De acordo com o Gremar, 43 pinguins foram encontrados mortos e estão passando por exames de necropsia para determinar as causas das mortes. Os pinguins vivos foram encaminhados ao Centro de Reabilitação e Despetrolização de Animais Marinhos, localizado em Guarujá.
Os dados coletados pelo Instituto Gremar mostram que a maioria dos pinguins encontrados mortos estava em Bertioga, onde 19 animais foram contabilizados. Em Guarujá, 17 pinguins foram encontrados mortos, enquanto em Santos e São Vicente foram registrados cinco e dois, respectivamente.
O pinguim-de-magalhães migra da Patagônia Argentina para a costa brasileira entre os meses de maio e agosto em busca de alimento.

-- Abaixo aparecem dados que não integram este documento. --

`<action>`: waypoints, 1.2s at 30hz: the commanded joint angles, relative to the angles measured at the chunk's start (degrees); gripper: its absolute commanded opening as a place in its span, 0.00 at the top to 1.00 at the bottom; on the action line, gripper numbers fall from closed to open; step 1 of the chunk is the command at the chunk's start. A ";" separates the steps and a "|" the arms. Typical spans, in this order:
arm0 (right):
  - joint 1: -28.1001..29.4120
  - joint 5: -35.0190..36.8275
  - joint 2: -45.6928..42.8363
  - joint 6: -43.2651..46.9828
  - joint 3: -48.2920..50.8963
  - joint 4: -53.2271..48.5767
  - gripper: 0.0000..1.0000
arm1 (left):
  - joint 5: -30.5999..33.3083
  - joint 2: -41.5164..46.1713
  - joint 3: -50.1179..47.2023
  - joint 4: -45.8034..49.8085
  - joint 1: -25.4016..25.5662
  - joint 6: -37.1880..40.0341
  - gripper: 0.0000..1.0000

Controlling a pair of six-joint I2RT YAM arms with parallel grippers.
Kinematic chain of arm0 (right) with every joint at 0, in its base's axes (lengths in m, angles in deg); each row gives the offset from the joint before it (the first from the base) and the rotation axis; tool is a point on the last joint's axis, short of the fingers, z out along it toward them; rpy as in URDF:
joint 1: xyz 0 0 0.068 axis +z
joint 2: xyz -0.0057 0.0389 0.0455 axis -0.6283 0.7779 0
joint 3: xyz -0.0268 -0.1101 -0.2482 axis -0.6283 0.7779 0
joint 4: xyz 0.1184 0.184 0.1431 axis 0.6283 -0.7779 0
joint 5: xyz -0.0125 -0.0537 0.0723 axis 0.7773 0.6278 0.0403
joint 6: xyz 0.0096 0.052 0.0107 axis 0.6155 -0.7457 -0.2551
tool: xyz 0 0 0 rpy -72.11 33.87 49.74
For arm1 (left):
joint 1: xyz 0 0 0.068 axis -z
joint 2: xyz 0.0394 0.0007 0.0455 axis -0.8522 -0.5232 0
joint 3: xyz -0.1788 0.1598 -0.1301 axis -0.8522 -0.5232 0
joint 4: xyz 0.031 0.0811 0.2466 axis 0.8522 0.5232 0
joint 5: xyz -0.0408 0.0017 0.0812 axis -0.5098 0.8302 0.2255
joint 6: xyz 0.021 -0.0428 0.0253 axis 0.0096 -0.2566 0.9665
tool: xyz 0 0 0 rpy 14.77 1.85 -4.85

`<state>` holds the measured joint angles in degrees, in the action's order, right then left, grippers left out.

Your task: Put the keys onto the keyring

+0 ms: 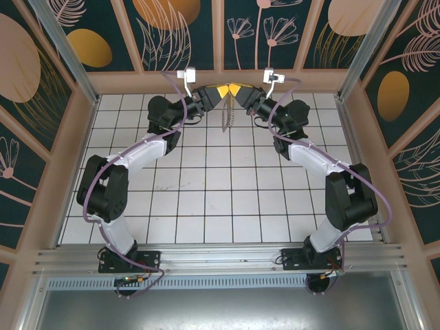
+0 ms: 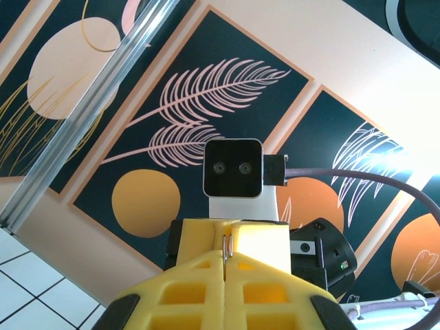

O instituto ressalta que os encalhes podem ser influenciados por diversos fatores, como fadiga, desnutrição, desidratação e até mesmo pela ação humana, como interação com petrechos de pesca e colisão com embarcações.
Essa espécie, que pode atingir até 60 centímetros de comprimento e pesar cerca de 5 quilos, vive em bandos e possui asas adaptadas para nadar com velocidade de até 25 km/h. Durante o inverno, migra para o Brasil em busca de alimento, apresentando uma coloração de penas acinzentada quando jovem e a plumagem característica em tons de preto e branco quando adulto.
Caso alguém encontre um pinguim encalhado ou próximo da costa, é importante manter distância do animal e não tentar alimentá-lo ou devolvê-lo ao mar. A orientação é acionar as entidades ambientais responsáveis pelo telefone 0800-642-3341.